Political Tourette's, part I

Sometimes it seems that politicians speak to make noise.  To be sure, it is strategic bloviation. They string together of buzz words - lots of adjectives and emphatic ipse dixits - designed to evoke a mood, but nothing resembling an argument.  As one of the characters in HBO's VEEP observed, it's all "noise-shaped air."

One of the worst offenders is Rep. Sondy Pope (D-Cross Plains). Recently, she put out an incomprehensible press release accusing School Choice Wisconsin President of "misrepresentation" of the demand for the choice program. SCW had put out a press release noting that the there by had been an increase in applications for the state wide Parental Choice Program. The problem, according to Rep. Pope, is that some of the applicants for 2015-2016 were in the program in 2014-2015 and should therefore be excluded from  the number of applicants in the latter year.

That is, of course, gibberish. These students "demanded" the program in 2014-2015 and continued to "demand" it in 2015-2016 by applying to remain in it. One does not calculate the level of demand for a given good or service by excluding those who demanded it in the past. If I want to know what the level of donations to the Wisconsin Institute for Law & Liberty were in 2014, I don't exclude those who renewed donations that they made in 2013.

But I really wanted to focus on Rep. Pope's response to a memo by the Legislative Fiscal Bureau that calculated how much state aid would fund an expanded statewide voucher program if a given number of students enrolled in the program over the next ten years. The memo is of limited value. No one knows how many students will enroll in the voucher program. No one knows what other factors will be influencing the level of state aid over that period. And, of course, it makes no sense to discuss funding that has been "shifted" from public schools without considering the cost savings associated with students who those schools will no longer be educating. Whether the public schools will be better or worse off by allowing funding to follow the student is an empirical question.

But that's a subject for another day. In response to the LFB memo, Rep. Pope said that the point of choice expansion was to "reward the out-of-state interests that give millions to Republican campaigns …" This is a common meme of school choice opponents. They think that someone is out there profiting from the program.

I have yet to figure out who that is. The overwhelming number of schools accepting voucher students in Milwaukee are religious schools. Are the Archdiocese of Milwaukee or the Lutheran Missouri Synod (well, it does have Missouri in its name) "out-of state interests that give millions to Republican campaigns …." In these schools, the administrators and teachers generally make less money than those in public schools. If they are "profiteering," they seem to be making a hash of it. (While there have certainly been school operators who have misused voucher funds, public school employees have been known to do the same thing.)

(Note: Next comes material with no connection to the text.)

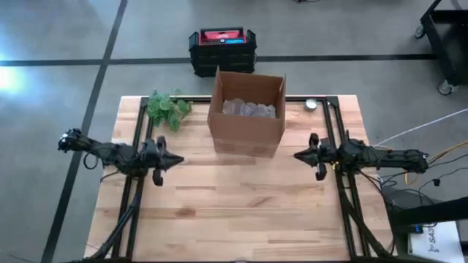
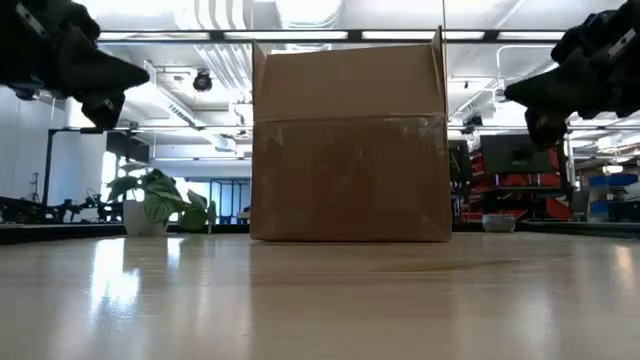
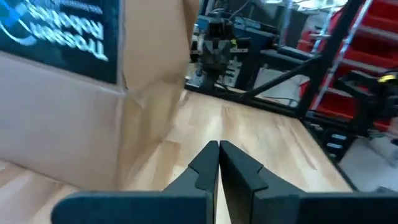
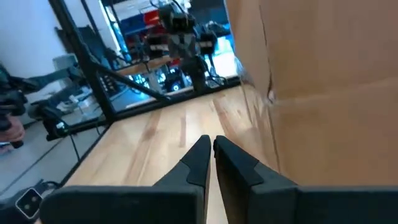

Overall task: Wrap mug
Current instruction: Return to Home Position

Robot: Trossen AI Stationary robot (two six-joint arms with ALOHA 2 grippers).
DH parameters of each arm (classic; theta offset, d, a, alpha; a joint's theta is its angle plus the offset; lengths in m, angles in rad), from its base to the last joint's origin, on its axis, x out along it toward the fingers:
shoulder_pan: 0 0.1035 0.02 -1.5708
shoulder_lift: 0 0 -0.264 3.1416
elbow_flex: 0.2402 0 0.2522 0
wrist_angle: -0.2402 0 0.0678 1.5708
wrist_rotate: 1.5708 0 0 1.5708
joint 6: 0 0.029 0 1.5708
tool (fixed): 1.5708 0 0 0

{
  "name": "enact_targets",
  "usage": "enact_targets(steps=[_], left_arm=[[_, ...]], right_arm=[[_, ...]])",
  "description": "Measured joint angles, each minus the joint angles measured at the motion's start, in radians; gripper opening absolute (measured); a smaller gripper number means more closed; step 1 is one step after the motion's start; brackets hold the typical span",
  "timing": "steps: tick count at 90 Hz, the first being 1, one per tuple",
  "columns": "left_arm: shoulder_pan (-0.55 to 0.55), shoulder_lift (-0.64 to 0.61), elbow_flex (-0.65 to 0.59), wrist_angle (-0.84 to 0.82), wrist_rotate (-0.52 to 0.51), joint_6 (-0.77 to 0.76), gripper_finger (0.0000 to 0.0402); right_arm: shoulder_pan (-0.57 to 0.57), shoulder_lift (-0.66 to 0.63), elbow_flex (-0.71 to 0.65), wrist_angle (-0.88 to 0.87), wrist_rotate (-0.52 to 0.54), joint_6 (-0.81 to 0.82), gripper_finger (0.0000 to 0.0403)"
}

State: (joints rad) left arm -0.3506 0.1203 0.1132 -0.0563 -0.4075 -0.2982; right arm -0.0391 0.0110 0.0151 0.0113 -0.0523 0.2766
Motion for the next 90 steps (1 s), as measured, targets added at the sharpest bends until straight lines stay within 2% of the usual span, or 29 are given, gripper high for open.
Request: enact_targets(steps=[10, 19, 32, 46, 57, 70, 84, 90], left_arm=[[0.008, -0.061, -0.045, 0.025, 0.059, -0.003, 0.0], [0.009, -0.115, -0.071, 0.035, 0.066, 0.012, 0.0], [0.017, -0.119, -0.082, 0.069, 0.095, 0.068, 0.0], [0.063, -0.12, -0.1, 0.107, 0.237, 0.113, 0.0], [0.14, -0.12, -0.103, 0.105, 0.235, 0.132, 0.0], [0.282, -0.12, -0.103, 0.101, 0.248, 0.16, 0.0], [0.436, -0.12, -0.103, 0.074, 0.407, 0.161, 0.0], [0.473, -0.115, -0.103, 0.075, 0.435, 0.168, 0.0]], right_arm=[[0.0, 0.001, 0.0, -0.001, 0.003, -0.031, 0.0009], [0.0, 0.014, 0.0, -0.002, 0.003, -0.052, 0.0009], [0.0, 0.033, 0.0, -0.003, 0.003, -0.051, 0.0009], [0.0, 0.038, 0.0, -0.003, 0.003, -0.051, 0.0009], [0.0, 0.038, -0.001, -0.001, 0.003, -0.052, 0.0009], [0.0, 0.038, -0.001, 0.0, 0.002, -0.052, 0.0009], [0.0, 0.038, -0.001, 0.0, 0.002, -0.051, 0.0009], [0.0, 0.038, -0.001, 0.0, 0.002, -0.051, 0.0009]])
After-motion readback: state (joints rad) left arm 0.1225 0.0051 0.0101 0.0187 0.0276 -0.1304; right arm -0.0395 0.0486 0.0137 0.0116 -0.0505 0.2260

In fairness, Rep. Pope - or whoever writes her press releases - is not the only one who seems to have some kind of phrase generation software that produces these word salads. I suppose that there is some perceived need to emote in response to something that you don't like.

Cross posted at Purple Wisconsin.

1 comment:

David Blaska said...

I only wish Apple Computer WOULD start voucher schools in Wisconsin. They would profit because they would provide a product and service customers demand.